"My dear," she said; "such a nuisance as this wedding is you never knew. It's as much as I can do to keep the birds and the animals fed, and how I shall look in heliotrope and an aigrette the Lord only knows. But I suppose nobody will look at me, and Muriel will be a picture. Have you heard that Walter is going to take her to live at Melbury Park? It seems a funny place to go to live in, doesn't it? But I suppose they won't mind as long as they are together. I never saw such a pair of love-birds."

"Walter wrote to father about it this morning," said Cicely, "and he is coming down this afternoon. Father is furious with him."

"Well, I'm sure I don't know why," said Mrs. Graham equably. "I shouldn't care to live in Melbury Park myself, and I don't suppose Mr. Clinton would. But nobody asks him to. If they want to, it's their own affair. I'm all for letting people go their own way—always have been. I go mine."

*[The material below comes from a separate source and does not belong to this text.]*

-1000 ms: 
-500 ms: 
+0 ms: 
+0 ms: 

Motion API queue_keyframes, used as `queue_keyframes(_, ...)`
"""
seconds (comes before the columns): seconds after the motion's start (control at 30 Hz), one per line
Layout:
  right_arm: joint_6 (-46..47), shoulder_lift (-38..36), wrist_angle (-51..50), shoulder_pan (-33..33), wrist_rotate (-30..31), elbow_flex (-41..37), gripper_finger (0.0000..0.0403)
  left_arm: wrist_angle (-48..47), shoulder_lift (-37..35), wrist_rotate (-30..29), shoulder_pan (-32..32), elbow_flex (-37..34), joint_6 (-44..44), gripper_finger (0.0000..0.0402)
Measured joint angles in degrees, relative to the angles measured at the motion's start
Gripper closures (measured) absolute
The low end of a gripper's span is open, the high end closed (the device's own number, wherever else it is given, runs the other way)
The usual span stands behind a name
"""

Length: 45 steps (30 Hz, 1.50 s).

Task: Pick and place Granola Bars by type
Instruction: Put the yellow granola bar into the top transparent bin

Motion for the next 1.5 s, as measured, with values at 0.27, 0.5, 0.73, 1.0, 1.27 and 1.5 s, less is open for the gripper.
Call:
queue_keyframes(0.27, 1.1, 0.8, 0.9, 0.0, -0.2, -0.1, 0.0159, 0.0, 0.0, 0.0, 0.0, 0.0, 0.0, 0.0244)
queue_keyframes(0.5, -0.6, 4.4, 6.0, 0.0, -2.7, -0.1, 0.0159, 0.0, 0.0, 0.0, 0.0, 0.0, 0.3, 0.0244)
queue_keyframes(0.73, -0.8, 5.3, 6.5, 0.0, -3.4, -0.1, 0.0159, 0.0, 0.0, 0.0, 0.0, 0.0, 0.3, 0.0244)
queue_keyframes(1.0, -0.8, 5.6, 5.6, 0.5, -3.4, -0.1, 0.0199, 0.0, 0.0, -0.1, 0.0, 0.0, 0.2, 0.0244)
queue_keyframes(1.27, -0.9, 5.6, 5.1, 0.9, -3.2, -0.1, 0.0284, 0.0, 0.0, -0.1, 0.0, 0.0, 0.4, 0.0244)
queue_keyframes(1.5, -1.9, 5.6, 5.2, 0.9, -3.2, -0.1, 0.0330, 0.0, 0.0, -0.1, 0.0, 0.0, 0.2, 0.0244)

"Why does Walter choose such a place as that to take Muriel to?" asked Cicely, who had not remained quite unimpressed by the Squire's diatribe against the unfortunate suburb.

"Oh, it's convenient for his hospital and gives him the sort of practice he wants for a year or two. I don't know. They won't live there for ever. I don't suppose it will kill them to know a few people you wouldn't ask to dinner. It hasn't killed me. I get on with farmers' wives better than anybody—ought to have been one."

"Father is going to ask you to put your foot down and say Muriel shan't go there," said Cicely.

"Well then, I won't," replied Mrs. Graham decisively. "I'm not a snob." Then she added hurriedly, "I don't say that your father is one either; but he does make a terrible fuss about all that sort of thing. I should have thought a Clinton was good enough to be able to know anybody without doing himself any harm. But you had better go and talk to Muriel about it, my dear. You will find her upstairs, with her clothes. Oh, those clothes! I must go and look after the gardeners. They are putting liquid manure on the roses, and I'm afraid they will mix it too strong."

Mrs. Graham went off to attend to her unsavoury but congenial task, and Cicely went indoors and up to Muriel's room, where she found her friend with a maid, busy over some detail of her trousseau. They greeted one another with coolness but affection, the maid was sent out of the room, and they settled down in chintz-covered easy-chairs by the window for the usual good long talk.

Muriel was a pretty girl, less graceful than Cicely, but with her big brown eyes and masses of dark hair, a foil to her friend's fair beauty. She had her mother's sensible face, but was better-looking than her mother had ever been.

"Now you must tell me every word from the beginning," she said. "You said nothing in your letters. You didn't make me see the room, or any one in it."